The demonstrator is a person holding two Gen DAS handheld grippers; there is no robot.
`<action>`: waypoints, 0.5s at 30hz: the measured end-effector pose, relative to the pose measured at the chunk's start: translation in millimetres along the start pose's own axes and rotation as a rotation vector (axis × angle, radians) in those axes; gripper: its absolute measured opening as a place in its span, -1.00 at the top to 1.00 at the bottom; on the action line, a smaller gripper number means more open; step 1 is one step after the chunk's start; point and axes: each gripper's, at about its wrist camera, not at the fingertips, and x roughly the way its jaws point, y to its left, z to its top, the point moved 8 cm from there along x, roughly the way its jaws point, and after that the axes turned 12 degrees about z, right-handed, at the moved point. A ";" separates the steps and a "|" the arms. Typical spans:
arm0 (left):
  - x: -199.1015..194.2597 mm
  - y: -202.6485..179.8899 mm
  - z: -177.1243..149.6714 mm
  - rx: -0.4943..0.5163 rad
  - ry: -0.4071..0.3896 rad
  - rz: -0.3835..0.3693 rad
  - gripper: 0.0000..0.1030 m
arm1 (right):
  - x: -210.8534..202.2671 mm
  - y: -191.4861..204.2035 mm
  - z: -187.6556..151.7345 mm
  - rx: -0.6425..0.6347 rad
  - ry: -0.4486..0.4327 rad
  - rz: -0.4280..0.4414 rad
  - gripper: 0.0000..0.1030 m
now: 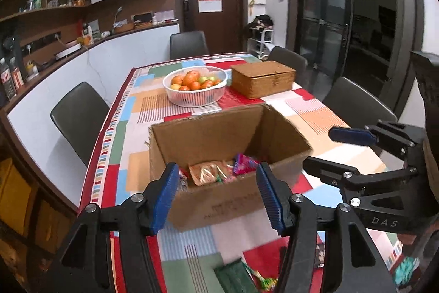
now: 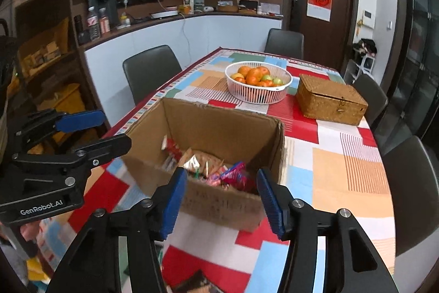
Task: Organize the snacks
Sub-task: 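Move both tools back over the remaining snacks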
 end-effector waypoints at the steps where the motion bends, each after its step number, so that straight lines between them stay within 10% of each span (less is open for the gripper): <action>1: -5.1 -3.8 -3.8 0.005 -0.002 -0.007 -0.15 | -5.1 2.3 -3.9 -0.010 0.000 0.003 -0.18; 15: -7.1 -44.7 -89.5 0.045 0.163 -0.087 -0.19 | -16.4 18.8 -88.5 -0.085 0.174 0.027 -0.29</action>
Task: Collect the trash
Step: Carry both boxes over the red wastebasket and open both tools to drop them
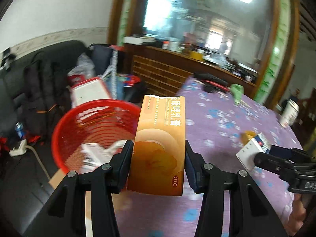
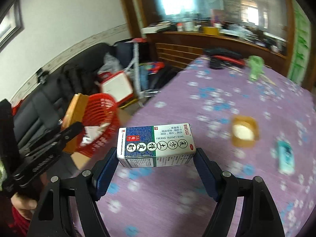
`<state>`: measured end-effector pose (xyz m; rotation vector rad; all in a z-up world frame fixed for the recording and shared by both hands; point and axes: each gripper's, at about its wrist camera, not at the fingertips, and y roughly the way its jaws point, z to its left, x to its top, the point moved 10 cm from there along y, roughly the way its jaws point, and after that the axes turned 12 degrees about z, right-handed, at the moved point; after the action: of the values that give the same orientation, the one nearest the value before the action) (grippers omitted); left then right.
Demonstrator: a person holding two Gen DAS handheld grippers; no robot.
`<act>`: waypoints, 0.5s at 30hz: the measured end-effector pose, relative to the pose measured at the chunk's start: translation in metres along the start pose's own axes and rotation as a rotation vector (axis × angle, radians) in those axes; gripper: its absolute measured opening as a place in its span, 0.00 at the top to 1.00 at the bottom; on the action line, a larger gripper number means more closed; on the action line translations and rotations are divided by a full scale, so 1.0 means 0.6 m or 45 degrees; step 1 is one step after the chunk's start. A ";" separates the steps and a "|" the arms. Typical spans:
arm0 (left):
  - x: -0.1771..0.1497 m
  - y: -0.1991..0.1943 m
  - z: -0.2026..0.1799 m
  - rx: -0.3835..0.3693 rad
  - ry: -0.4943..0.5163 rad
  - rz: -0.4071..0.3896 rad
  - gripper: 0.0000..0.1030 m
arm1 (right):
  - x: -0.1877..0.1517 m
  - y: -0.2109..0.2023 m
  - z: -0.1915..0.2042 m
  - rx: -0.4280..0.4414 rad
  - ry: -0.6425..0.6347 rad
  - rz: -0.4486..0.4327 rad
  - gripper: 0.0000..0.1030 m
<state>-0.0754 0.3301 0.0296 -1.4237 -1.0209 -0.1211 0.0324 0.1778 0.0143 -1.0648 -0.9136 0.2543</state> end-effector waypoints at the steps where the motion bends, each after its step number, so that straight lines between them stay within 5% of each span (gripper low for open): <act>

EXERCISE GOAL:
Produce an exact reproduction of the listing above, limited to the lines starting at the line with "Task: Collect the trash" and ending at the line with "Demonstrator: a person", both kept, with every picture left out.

EXERCISE ANSWER:
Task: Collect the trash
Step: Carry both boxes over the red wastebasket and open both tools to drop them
`<state>`: measured end-effector pose (xyz m; rotation vector rad; all in a z-up world frame fixed for the recording and shared by both hands; point and axes: each gripper's, at about its wrist camera, not at the fingertips, and y roughly the way its jaws point, z to its left, x to its top, the point moved 10 cm from there along y, roughly the way its jaws point, and after that the axes turned 12 degrees about z, right-handed, at the moved point; after the action: of the values that give the same orientation, the one nearest the value before the action) (grippers omitted); left then right.
Demonstrator: a person holding two Gen DAS handheld grippers; no robot.

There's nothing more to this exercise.